Knowing the southeast reasonably well, I think a 10-15% drop in nominal terms over a period of several years is likely in that area, considering inflation and income growth will pick up some of the slack in real terms. More scarcely populated areas, I wouldn't want to stick my neck out and make any predictions for.
Of course, anything I say at this time should be taken through a big filter of self interest and self delusion, considering I have just bought a property in London. :)
wille - in my opinion the UK and Spanish housing bubbles will burst - and they will cause major troubles. The Swedish bubble will burst too, IMO. Housing has become too expensive by any measure, and will revert to and also go well below historical (inflation adjusted) averages. That's what an average means. If you go up above, you also have to expect the value to go down below. Many people believe that "housing deficits" (in Stockholm, southeast England, etc) will support prices, but a bubble is still a bubble, and in some way it will come down. Economic realities will force people to live in more crammed conditions.
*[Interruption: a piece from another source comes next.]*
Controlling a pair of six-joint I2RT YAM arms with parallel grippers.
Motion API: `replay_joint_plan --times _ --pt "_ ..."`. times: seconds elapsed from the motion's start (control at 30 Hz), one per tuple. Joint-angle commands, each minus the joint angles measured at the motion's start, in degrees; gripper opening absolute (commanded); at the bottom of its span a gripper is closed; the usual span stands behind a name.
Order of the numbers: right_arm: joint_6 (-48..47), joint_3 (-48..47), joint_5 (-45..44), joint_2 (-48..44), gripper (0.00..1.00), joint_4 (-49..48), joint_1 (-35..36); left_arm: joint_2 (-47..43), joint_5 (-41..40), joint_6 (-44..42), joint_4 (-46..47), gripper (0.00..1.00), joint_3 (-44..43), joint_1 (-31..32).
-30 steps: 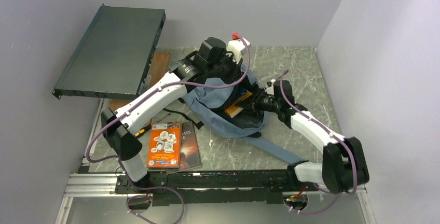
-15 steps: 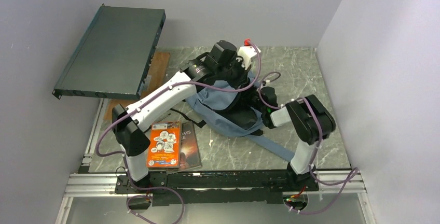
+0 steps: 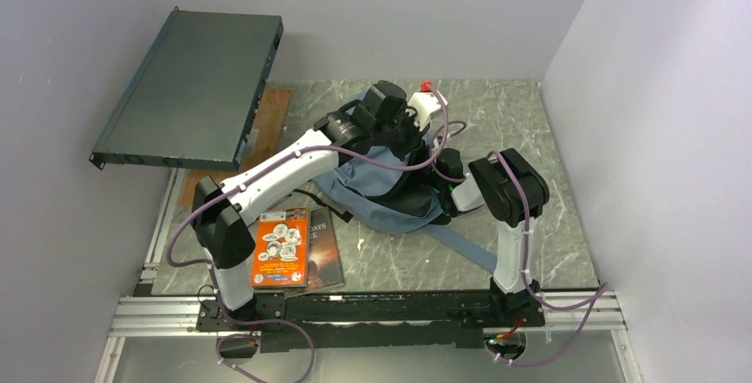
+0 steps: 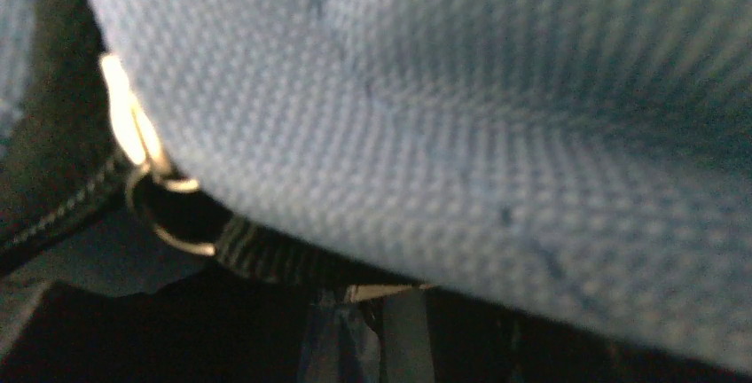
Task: Pack the student bag
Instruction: Place the book in the student bag.
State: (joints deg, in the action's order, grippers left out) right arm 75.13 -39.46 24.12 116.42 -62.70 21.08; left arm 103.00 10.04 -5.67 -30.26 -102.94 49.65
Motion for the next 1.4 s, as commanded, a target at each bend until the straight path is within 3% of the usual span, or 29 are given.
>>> replay_joint_plan --times 0.0,0.07,0.1,0.17,0.2,0.33,0.5,0.57,0.67,0.8,0.87,0.97,1.1,1.2,1.3,1.37 --pt "-3.8 1.4 3.2 -3.3 0.49 -0.8 -0.4 -6.2 0.9 -1.8 9.4 0.0 3.3 1.3" --pt "-4.0 1.5 3.2 -4.2 0.44 -0.6 -0.3 -7.0 1.1 -2.2 10.4 0.0 4.9 1.2" --pt "-4.3 0.9 3.1 -4.3 0.36 0.1 -0.3 -7.3 1.4 -2.3 10.7 0.0 5.3 1.2" --pt "-4.9 -0.5 3.2 -4.4 0.06 1.2 -0.4 -7.6 1.7 -2.6 11.1 0.0 5.6 1.2" --pt "-5.3 -1.3 3.6 -4.5 0.0 2.5 -0.4 -7.7 1.6 -2.8 11.3 0.0 5.7 1.2" --pt "-7.9 -2.3 9.4 -8.6 0.0 7.2 -0.6 -8.5 0.0 -6.0 11.6 0.0 6.9 1.2" --pt "-15.4 -3.9 20.1 -15.8 0.0 24.5 -0.4 -8.4 -0.9 -12.1 10.8 0.0 7.5 1.2" --pt "-14.9 -3.7 24.5 -16.7 0.0 24.9 -0.1 -8.5 -0.7 -13.3 11.1 0.0 8.1 1.2" --pt "-12.7 -3.5 29.4 -15.8 0.0 23.5 0.5 -8.6 -0.7 -13.9 10.9 0.0 8.1 1.1" --pt "-15.0 -10.2 31.2 -9.1 0.0 28.5 1.6 -8.3 0.7 -13.0 11.8 0.0 8.8 1.2" --pt "-12.6 -12.5 28.6 -5.4 0.09 24.6 1.4 -7.9 1.8 -11.8 12.1 0.0 8.7 1.2" --pt "-9.3 -12.5 20.4 -2.6 0.13 18.7 0.8 -8.1 2.7 -9.5 13.2 0.0 9.8 1.1" --pt "-6.7 -11.3 12.1 -1.2 0.41 13.4 0.6 -9.1 3.3 -7.2 15.7 0.0 13.0 1.2" --pt "-10.5 -8.6 8.5 -5.3 0.61 17.5 0.2 -9.1 3.1 -7.7 15.7 0.0 13.9 1.2" --pt "-17.9 -6.7 5.3 -11.8 0.82 29.3 -0.9 -8.8 1.8 -9.3 16.0 0.0 14.5 1.1" --pt "-20.6 -4.1 4.2 -15.3 0.9 32.2 -1.9 -8.0 1.4 -9.7 16.6 0.0 14.2 1.0"
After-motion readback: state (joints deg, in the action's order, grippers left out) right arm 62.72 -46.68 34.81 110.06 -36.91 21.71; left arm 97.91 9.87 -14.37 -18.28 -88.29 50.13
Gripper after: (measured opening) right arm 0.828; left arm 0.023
As for decoupling, the original subject, my bet is that we will see the EU members slipping into recession one by one over the next couple of years. Ireland is just the first in a long row. As for Spain and the UK, isn't it pretty obvious that they're headed for bubble popping and recession soon? The credit and construction excesses there are simply too large to work out in any other way. And once these two go into recession, the ripple effects will take the other EU members down too.
Flute:
A bubble is still a bubble, in the example of Sweden, things are more distorted because of the regulated rental market.
But in the case of the UK, the relationship between rental costs and ownership costs play a large role, and in the case of the UK, this relationship will support property values to a degree.
That doesn't mean that it won't be brutal in some places though: for a potential landlord, with a reasonable deposit (20% give or take), rental yields are still negative by up to 10-25%, and this is surely a ratio that is not sustainable, nor healthy, but ripe for "bubble popping".
I know for a fact that my current landlord is subsidizing me by around 30%, compared to what it would cost me to own the flat I am currently living in.